→ **Brief**
Every line of the listing is to be printed again exactly.

START Input material

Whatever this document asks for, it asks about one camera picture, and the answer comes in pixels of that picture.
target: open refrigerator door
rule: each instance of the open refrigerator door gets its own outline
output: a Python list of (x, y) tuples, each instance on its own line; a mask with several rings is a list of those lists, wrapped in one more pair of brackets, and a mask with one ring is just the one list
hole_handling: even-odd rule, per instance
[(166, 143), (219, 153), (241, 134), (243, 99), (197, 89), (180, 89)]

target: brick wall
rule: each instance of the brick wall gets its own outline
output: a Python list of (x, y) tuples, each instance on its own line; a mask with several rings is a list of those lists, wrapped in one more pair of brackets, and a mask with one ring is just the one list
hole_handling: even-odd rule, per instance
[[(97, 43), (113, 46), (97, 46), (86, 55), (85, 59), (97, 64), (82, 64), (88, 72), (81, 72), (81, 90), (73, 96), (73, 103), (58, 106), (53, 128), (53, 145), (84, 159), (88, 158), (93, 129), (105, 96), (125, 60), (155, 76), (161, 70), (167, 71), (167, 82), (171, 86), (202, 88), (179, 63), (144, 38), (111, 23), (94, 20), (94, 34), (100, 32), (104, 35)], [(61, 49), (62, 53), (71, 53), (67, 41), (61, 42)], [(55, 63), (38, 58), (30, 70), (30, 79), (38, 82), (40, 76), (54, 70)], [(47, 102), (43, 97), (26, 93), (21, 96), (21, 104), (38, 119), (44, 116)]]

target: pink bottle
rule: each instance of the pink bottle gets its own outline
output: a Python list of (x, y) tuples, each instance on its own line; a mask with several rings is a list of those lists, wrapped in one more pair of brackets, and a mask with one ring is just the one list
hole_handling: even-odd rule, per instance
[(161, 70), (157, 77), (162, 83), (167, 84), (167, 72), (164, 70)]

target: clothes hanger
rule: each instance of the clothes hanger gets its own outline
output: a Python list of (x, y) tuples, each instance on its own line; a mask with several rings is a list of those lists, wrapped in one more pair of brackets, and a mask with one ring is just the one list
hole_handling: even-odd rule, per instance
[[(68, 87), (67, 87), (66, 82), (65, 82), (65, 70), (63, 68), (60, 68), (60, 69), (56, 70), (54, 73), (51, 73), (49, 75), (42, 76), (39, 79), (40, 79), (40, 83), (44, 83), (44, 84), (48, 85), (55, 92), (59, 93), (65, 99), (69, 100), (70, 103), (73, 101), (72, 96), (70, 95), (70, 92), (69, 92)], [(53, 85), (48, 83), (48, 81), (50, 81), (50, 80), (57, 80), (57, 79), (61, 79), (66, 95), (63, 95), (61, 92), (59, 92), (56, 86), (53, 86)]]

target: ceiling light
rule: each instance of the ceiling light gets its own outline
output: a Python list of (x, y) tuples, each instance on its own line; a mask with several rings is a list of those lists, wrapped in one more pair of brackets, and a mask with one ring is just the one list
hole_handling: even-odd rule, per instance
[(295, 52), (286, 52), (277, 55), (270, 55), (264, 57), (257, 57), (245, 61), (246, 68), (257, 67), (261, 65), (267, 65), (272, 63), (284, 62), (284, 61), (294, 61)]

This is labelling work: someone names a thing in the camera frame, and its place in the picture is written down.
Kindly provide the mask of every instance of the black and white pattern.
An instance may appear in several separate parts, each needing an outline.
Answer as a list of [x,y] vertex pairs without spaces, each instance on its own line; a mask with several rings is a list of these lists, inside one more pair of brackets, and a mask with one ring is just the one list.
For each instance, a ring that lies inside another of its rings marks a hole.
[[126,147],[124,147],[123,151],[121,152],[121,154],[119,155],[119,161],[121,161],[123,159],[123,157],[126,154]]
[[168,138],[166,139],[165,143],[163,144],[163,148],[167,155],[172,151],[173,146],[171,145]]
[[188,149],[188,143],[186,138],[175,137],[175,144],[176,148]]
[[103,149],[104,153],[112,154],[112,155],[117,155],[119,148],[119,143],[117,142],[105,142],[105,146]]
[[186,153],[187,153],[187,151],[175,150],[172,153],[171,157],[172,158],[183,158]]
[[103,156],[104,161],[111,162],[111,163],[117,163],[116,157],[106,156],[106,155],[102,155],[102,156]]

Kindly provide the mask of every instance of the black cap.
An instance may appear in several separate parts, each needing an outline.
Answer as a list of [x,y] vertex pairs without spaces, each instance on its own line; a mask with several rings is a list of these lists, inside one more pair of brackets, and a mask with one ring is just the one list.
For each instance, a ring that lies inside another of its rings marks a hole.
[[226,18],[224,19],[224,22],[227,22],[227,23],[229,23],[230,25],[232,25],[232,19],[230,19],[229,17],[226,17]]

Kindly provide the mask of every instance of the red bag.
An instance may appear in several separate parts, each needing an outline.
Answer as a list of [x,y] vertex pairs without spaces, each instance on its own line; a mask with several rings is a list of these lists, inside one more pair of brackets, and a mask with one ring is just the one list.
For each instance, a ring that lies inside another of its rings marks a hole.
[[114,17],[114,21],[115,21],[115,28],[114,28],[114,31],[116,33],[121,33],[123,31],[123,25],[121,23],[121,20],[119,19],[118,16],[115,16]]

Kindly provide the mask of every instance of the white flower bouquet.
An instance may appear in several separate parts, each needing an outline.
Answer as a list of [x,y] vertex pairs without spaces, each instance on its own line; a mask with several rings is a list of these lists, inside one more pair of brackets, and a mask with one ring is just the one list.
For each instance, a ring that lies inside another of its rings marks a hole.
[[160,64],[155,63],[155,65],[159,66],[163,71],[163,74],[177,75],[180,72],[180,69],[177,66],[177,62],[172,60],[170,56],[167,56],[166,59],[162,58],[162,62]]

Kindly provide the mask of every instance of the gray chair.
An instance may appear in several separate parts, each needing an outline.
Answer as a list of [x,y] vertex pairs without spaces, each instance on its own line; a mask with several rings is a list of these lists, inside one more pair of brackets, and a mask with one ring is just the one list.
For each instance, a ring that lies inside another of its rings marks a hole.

END Input material

→ **Worked solution**
Whatever this document asks for, it asks about one camera picture, and the answer comes in pixels of that picture.
target: open refrigerator door
rule: each instance of the open refrigerator door gets its own outline
output: a Python list of (x, y) tuples, each instance on its own line; a mask with several rings is a list of those lists, wrapped in one more pair of brackets, and a mask with one ring is just the one list
hole_handling: even-odd rule, per instance
[(166, 143), (219, 153), (241, 134), (243, 99), (197, 89), (180, 89)]

target: brick wall
rule: each instance of the brick wall gets its own outline
output: a Python list of (x, y) tuples, each instance on its own line; a mask with several rings is a list of those lists, wrapped in one more pair of brackets, and a mask with one ring is just the one list
hole_handling: even-odd rule, per instance
[[(97, 43), (113, 46), (97, 46), (86, 55), (85, 59), (97, 64), (82, 64), (88, 72), (81, 72), (81, 90), (73, 96), (73, 103), (58, 106), (53, 128), (53, 145), (84, 159), (88, 158), (93, 129), (105, 96), (125, 60), (155, 76), (161, 70), (167, 71), (167, 82), (171, 86), (202, 88), (179, 63), (144, 38), (111, 23), (94, 20), (94, 34), (100, 32), (104, 35)], [(61, 49), (62, 53), (71, 53), (67, 41), (61, 42)], [(55, 63), (38, 58), (30, 70), (30, 79), (38, 82), (40, 76), (54, 70)], [(47, 102), (43, 97), (26, 93), (21, 96), (21, 104), (38, 119), (44, 116)]]

target: pink bottle
rule: each instance of the pink bottle gets its own outline
output: a Python list of (x, y) tuples, each instance on its own line; a mask with several rings is a list of those lists, wrapped in one more pair of brackets, and a mask with one ring is just the one list
hole_handling: even-odd rule, per instance
[(161, 70), (157, 77), (162, 83), (167, 84), (167, 72), (164, 70)]

target: clothes hanger
rule: each instance of the clothes hanger gets its own outline
output: a Python list of (x, y) tuples, each instance on its own line; a mask with several rings is a list of those lists, wrapped in one more pair of brackets, and a mask with one ring is just the one list
hole_handling: even-odd rule, per instance
[[(68, 87), (67, 87), (66, 82), (65, 82), (65, 70), (63, 68), (60, 68), (60, 69), (56, 70), (54, 73), (51, 73), (49, 75), (42, 76), (39, 79), (40, 79), (40, 83), (44, 83), (44, 84), (48, 85), (55, 92), (59, 93), (65, 99), (69, 100), (70, 103), (73, 101), (72, 96), (70, 95), (70, 92), (69, 92)], [(53, 85), (48, 83), (48, 81), (50, 81), (50, 80), (57, 80), (57, 79), (61, 79), (66, 95), (63, 95), (61, 92), (59, 92), (56, 86), (53, 86)]]

target: ceiling light
rule: each instance of the ceiling light gets its own outline
output: a Python list of (x, y) tuples, each instance on its own line; a mask with several rings is a list of those lists, wrapped in one more pair of brackets, and a mask with one ring is just the one list
hole_handling: even-odd rule, per instance
[(295, 52), (286, 52), (277, 55), (270, 55), (264, 57), (257, 57), (245, 61), (246, 68), (257, 67), (261, 65), (267, 65), (272, 63), (284, 62), (284, 61), (294, 61)]

This is labelling work: someone names a thing in the camera frame, and its place in the picture is written down.
Kindly provide the mask of every instance of the black and white pattern.
An instance may appear in several separate parts, each needing an outline.
Answer as a list of [x,y] vertex pairs without spaces, each instance on its own line; a mask with several rings is a list of these lists, inside one more pair of brackets, and a mask with one ring is just the one list.
For each instance, a ring that lies inside another of its rings marks a hole.
[[126,147],[124,147],[123,151],[121,152],[121,154],[119,155],[119,161],[121,161],[123,159],[123,157],[126,154]]
[[168,138],[166,139],[165,143],[163,144],[163,148],[167,155],[172,151],[173,146],[171,145]]
[[188,149],[188,143],[186,138],[175,137],[175,144],[176,148]]
[[103,149],[104,153],[112,154],[112,155],[117,155],[119,148],[119,143],[117,142],[105,142],[105,146]]
[[186,153],[187,153],[187,151],[175,150],[172,153],[171,157],[172,158],[183,158]]
[[103,156],[104,161],[111,162],[111,163],[117,163],[116,157],[106,156],[106,155],[102,155],[102,156]]

Kindly provide the mask of every instance of the black cap.
An instance may appear in several separate parts, each needing an outline.
Answer as a list of [x,y] vertex pairs without spaces, each instance on its own line; a mask with several rings is a list of these lists, inside one more pair of brackets, and a mask with one ring is just the one list.
For each instance, a ring that lies inside another of its rings marks a hole.
[[226,18],[224,19],[224,22],[227,22],[227,23],[229,23],[230,25],[232,25],[232,19],[230,19],[229,17],[226,17]]

Kindly provide the mask of every instance of the red bag.
An instance may appear in several separate parts, each needing an outline.
Answer as a list of [x,y] vertex pairs without spaces, each instance on its own line; a mask with several rings is a list of these lists, inside one more pair of brackets, and a mask with one ring is just the one list.
For each instance, a ring that lies inside another of its rings marks a hole.
[[114,17],[114,21],[115,21],[115,28],[114,28],[114,31],[116,33],[121,33],[123,31],[123,25],[121,23],[121,20],[119,19],[118,16],[115,16]]

Kindly provide the mask of every instance of the white flower bouquet.
An instance may appear in several separate parts, each needing an outline.
Answer as a list of [x,y] vertex pairs without spaces, each instance on its own line; a mask with several rings is a list of these lists, inside one more pair of brackets, and a mask with one ring is just the one list.
For each instance, a ring that lies inside another of its rings marks a hole.
[[160,64],[155,63],[155,65],[159,66],[163,71],[163,74],[177,75],[180,72],[180,69],[177,66],[177,62],[172,60],[170,56],[167,56],[166,59],[162,58],[162,62]]

Kindly provide the mask of every instance of the gray chair.
An instance may appear in several separate parts, each needing an outline.
Answer as a list of [x,y] vertex pairs without spaces, each instance on its own line; a mask with several rings is a list of these lists, inside one more pair of brackets, and a mask with one ring is just the one list.
For each instance, a ring that lies inside another of its rings marks a hole.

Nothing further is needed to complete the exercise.